• Task goal: Your output should be the lines of the data that follow, reproduced exactly from the first through the line bearing "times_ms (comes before".
··· Exercise data
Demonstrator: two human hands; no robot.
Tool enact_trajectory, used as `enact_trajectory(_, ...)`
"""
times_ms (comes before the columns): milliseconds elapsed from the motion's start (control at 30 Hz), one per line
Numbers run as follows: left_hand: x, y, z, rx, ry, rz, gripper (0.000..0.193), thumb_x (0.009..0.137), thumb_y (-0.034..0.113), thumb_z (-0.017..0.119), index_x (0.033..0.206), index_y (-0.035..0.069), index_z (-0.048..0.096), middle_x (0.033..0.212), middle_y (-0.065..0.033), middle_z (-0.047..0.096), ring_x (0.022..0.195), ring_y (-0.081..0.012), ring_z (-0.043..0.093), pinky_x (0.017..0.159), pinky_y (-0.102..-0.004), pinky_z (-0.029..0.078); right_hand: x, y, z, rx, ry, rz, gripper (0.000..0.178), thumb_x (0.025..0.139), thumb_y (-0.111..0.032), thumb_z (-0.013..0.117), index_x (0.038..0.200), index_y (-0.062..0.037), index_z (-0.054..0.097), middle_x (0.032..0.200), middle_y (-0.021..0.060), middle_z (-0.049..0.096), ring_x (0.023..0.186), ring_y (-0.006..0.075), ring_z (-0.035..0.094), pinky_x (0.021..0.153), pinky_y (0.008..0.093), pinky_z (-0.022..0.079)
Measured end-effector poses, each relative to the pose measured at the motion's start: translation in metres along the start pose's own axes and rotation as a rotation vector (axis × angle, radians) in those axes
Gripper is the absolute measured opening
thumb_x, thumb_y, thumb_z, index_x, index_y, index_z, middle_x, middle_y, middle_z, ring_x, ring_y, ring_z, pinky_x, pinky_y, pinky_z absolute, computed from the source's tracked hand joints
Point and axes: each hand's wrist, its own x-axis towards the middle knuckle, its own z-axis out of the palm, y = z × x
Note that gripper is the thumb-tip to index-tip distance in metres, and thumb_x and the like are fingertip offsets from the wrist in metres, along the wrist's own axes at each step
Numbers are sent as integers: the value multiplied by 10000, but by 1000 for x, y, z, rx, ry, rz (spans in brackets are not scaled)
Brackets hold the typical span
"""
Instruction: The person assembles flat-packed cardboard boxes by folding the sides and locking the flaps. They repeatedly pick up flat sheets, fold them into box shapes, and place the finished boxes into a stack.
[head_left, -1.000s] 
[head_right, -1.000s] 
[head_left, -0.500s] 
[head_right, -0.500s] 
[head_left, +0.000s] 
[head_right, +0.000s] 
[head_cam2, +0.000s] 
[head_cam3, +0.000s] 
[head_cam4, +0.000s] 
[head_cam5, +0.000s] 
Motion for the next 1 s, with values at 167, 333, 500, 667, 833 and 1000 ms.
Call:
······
• Output below:
Demonstrator: two human hands; no robot.
Tool enact_trajectory, used as `enact_trajectory(_, ...)`
"""
times_ms (comes before the columns): milliseconds elapsed from the motion's start (control at 30 Hz), one per line

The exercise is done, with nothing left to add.